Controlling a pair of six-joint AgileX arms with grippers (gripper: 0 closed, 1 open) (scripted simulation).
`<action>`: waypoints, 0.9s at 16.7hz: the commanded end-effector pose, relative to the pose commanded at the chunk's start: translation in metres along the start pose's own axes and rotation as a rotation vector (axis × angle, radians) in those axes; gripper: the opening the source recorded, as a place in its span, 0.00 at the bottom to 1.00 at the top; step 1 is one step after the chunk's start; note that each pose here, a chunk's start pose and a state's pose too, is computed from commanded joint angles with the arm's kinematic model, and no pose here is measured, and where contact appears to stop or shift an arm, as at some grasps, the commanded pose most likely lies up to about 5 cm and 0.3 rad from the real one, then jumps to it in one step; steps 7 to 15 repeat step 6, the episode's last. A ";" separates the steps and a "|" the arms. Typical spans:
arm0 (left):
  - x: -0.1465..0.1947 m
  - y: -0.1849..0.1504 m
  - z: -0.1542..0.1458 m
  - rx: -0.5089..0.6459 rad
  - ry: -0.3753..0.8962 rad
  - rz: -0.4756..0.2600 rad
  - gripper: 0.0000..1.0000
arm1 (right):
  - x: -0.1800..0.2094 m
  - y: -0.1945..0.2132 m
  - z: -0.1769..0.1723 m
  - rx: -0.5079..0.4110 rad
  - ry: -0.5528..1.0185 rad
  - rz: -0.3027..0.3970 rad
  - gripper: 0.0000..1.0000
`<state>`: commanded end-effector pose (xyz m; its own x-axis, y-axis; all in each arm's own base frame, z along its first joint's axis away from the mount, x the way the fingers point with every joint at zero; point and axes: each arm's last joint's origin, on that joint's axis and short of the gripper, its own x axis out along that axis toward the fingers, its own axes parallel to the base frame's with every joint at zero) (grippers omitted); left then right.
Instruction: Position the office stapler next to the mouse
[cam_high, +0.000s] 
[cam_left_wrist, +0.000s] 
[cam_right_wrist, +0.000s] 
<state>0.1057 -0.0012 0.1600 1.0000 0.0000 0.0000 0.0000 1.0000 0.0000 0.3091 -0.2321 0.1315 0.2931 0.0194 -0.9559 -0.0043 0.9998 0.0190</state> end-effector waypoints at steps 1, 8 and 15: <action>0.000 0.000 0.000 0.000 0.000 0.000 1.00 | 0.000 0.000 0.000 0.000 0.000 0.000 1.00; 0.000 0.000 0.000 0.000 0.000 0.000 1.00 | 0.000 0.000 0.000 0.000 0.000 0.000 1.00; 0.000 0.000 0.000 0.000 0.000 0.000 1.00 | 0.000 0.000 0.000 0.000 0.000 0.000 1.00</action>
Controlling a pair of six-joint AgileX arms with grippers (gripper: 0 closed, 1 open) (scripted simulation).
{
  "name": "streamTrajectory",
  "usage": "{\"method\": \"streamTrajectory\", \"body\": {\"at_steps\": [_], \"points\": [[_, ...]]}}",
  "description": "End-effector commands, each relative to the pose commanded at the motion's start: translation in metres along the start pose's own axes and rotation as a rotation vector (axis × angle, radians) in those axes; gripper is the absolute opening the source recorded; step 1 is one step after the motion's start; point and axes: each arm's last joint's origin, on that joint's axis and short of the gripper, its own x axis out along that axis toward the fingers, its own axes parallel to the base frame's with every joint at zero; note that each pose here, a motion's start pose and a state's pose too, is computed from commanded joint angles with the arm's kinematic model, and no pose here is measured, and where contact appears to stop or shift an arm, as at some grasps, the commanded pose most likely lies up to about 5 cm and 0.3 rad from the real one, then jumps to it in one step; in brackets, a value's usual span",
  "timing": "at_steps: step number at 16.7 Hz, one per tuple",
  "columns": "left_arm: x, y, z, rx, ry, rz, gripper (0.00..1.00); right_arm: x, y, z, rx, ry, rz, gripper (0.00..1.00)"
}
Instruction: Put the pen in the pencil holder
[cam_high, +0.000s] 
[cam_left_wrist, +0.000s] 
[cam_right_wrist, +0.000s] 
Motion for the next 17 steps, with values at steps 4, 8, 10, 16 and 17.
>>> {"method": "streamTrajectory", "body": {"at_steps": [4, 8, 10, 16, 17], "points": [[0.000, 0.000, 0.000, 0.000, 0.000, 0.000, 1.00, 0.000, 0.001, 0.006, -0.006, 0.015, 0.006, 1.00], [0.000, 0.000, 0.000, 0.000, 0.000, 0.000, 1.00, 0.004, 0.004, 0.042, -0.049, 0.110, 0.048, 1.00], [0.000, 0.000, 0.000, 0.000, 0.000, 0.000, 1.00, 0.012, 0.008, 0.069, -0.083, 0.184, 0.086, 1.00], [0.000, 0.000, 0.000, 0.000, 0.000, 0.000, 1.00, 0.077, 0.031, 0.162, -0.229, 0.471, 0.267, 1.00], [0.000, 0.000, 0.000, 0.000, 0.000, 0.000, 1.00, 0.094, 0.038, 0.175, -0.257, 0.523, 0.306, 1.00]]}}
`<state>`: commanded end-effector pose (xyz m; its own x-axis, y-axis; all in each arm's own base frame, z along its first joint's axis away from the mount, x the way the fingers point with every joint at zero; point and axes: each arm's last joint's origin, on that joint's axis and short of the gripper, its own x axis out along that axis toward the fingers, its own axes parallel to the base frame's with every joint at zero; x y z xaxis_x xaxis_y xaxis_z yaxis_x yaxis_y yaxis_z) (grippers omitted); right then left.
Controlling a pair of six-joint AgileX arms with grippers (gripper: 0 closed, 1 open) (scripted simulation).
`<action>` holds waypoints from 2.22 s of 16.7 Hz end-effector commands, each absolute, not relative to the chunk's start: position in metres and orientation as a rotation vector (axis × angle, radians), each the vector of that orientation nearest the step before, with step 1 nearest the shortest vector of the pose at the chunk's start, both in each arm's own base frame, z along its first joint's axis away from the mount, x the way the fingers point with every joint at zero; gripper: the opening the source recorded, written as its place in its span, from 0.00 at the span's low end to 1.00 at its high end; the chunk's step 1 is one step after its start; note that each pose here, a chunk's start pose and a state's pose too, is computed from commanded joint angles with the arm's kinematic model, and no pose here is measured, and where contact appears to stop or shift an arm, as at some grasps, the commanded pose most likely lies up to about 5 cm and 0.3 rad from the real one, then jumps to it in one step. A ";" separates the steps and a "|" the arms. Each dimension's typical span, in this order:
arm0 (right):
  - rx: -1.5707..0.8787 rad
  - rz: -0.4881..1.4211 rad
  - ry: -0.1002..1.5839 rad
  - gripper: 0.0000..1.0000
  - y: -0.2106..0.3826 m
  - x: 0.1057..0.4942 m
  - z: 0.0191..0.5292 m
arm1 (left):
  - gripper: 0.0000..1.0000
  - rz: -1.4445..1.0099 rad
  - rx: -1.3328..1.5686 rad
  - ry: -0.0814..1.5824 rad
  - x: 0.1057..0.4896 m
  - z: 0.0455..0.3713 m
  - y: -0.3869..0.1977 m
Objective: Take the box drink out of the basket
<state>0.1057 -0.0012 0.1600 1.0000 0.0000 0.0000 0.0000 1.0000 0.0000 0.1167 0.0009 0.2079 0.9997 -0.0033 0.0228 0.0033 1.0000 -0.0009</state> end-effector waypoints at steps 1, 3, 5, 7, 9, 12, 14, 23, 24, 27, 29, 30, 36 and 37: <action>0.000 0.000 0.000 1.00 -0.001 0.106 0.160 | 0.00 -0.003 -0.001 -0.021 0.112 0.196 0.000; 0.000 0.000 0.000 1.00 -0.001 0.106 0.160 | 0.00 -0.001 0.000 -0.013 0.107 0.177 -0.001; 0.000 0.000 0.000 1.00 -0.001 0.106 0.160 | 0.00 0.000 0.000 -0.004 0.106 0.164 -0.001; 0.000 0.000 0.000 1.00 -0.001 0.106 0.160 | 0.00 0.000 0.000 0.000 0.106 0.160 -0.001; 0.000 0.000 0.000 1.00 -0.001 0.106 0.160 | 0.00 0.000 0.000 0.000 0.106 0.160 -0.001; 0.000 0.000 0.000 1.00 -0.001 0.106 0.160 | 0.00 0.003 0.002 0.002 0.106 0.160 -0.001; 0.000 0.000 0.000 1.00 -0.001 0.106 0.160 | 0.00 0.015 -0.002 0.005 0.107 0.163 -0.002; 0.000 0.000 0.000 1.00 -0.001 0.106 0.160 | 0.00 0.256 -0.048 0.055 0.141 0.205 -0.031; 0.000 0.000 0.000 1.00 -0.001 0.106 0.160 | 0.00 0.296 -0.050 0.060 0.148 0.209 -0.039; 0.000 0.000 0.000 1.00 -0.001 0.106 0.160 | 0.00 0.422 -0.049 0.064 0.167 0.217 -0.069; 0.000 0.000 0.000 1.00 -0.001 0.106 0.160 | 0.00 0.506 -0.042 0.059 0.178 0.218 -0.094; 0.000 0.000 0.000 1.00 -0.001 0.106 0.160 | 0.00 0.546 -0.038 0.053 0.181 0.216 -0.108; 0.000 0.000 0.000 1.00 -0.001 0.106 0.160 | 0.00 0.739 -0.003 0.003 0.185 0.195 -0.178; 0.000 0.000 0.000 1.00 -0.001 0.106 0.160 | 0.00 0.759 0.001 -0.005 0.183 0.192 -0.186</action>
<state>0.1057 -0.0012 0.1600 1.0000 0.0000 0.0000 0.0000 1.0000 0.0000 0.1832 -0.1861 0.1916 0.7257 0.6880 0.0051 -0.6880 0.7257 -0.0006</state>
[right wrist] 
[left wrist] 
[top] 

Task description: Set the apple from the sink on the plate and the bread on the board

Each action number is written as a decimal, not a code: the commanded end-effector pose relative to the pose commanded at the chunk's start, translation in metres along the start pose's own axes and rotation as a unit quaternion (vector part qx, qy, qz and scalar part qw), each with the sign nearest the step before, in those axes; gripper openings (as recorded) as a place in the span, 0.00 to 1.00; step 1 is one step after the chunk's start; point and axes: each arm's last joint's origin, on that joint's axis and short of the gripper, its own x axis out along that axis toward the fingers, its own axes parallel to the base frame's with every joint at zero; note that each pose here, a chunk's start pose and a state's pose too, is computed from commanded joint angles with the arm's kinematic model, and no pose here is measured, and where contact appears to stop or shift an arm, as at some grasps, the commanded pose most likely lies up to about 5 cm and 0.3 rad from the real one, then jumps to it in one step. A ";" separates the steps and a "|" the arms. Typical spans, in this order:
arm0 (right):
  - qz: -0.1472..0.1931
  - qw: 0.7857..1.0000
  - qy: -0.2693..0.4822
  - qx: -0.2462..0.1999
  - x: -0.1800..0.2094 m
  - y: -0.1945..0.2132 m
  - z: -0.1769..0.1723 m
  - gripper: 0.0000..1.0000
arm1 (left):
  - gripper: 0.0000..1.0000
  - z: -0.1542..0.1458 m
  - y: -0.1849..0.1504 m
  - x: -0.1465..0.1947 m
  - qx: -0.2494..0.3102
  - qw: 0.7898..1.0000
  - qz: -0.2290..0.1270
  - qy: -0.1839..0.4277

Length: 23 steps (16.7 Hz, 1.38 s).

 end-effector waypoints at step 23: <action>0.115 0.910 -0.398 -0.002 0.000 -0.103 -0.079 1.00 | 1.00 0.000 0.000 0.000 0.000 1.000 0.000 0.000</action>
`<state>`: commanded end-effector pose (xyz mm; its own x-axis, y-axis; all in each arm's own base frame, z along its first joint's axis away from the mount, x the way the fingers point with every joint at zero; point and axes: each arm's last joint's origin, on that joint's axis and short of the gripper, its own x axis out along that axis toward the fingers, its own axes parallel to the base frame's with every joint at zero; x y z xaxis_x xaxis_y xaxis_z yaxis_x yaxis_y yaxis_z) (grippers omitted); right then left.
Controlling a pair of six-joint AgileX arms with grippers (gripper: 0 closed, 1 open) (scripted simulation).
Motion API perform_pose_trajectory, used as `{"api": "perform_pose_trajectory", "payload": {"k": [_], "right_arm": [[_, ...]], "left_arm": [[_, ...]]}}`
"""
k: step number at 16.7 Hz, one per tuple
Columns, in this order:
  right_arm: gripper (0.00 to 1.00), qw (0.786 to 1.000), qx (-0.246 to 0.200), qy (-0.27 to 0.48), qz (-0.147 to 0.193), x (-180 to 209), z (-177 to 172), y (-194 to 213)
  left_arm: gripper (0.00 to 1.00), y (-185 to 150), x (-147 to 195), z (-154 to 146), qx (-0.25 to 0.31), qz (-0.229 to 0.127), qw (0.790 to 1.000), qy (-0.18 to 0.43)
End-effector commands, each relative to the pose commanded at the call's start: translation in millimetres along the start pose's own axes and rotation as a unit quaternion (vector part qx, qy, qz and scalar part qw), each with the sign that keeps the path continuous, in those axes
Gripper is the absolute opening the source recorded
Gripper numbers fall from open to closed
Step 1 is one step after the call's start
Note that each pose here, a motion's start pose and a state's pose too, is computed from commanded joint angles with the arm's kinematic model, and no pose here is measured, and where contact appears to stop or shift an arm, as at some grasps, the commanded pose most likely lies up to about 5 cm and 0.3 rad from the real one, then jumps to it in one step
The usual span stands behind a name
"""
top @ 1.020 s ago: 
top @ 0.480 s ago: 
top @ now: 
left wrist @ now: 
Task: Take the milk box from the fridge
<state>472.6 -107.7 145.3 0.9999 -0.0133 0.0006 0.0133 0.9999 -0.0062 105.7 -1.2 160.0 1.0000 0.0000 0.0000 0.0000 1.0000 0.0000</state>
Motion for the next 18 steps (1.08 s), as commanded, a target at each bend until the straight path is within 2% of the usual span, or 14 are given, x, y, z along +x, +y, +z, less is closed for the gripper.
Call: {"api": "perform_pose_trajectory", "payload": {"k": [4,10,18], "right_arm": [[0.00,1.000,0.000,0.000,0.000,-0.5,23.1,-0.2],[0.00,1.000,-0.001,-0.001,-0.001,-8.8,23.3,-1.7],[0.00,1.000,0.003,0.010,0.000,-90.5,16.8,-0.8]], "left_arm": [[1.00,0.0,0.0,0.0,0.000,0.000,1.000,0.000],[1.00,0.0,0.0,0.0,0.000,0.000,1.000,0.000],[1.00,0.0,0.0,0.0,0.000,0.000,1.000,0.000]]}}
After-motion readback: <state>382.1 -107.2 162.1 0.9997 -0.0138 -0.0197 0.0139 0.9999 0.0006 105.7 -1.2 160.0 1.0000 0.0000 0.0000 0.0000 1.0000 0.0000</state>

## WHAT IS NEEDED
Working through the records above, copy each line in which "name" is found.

## EXERCISE SOLUTION
  "name": "streamTrajectory",
The usual span stands behind a name

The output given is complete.